TASK ::
For the listing below, work out how many lines hold the word "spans" and give that number by itself.

RECORDS ::
◇ ◇ ◇ ◇ ◇ ◇ ◇

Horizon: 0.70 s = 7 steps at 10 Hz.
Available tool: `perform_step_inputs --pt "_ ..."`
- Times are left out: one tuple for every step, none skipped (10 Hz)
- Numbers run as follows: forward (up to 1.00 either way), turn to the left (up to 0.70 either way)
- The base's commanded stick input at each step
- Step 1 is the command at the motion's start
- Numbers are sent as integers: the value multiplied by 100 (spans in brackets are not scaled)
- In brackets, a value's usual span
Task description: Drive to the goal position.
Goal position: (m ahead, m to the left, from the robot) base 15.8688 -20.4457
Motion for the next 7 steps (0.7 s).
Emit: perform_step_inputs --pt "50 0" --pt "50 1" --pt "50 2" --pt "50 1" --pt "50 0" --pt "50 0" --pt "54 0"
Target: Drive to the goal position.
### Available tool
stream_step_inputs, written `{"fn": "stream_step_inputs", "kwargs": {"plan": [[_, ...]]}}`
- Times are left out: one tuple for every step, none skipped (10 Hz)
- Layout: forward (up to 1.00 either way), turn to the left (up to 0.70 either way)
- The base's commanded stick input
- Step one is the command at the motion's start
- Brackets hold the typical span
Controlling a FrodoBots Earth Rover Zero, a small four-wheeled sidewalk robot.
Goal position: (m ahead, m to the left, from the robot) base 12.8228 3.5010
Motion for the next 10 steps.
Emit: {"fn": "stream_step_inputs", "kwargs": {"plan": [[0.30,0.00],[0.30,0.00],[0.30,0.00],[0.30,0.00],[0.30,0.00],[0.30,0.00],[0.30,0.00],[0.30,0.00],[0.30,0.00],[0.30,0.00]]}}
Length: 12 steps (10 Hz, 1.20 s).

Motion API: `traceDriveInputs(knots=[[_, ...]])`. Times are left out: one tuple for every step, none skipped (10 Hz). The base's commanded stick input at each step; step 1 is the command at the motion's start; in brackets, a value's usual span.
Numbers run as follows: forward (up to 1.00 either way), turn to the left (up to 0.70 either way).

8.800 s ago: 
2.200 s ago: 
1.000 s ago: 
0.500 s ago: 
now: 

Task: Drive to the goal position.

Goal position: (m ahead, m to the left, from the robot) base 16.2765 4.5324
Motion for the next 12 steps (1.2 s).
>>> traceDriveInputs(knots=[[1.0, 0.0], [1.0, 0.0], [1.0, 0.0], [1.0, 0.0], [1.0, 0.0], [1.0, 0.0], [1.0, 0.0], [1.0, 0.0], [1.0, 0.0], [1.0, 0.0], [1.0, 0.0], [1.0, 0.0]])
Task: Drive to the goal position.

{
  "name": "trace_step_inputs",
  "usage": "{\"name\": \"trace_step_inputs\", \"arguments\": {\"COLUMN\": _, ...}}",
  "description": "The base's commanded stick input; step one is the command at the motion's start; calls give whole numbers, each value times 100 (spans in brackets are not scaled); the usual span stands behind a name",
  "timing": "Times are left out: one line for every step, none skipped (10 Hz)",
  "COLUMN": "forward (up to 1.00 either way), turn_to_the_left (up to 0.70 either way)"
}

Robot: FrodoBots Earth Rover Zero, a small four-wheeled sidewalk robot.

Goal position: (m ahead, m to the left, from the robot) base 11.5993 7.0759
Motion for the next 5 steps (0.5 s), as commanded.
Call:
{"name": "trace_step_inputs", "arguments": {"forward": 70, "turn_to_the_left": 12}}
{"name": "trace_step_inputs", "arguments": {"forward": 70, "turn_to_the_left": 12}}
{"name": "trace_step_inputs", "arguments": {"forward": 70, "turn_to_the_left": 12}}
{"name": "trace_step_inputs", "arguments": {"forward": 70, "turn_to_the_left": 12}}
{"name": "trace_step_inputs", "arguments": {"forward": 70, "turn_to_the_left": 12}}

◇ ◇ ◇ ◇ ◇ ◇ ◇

FINAL ANSWER ::
2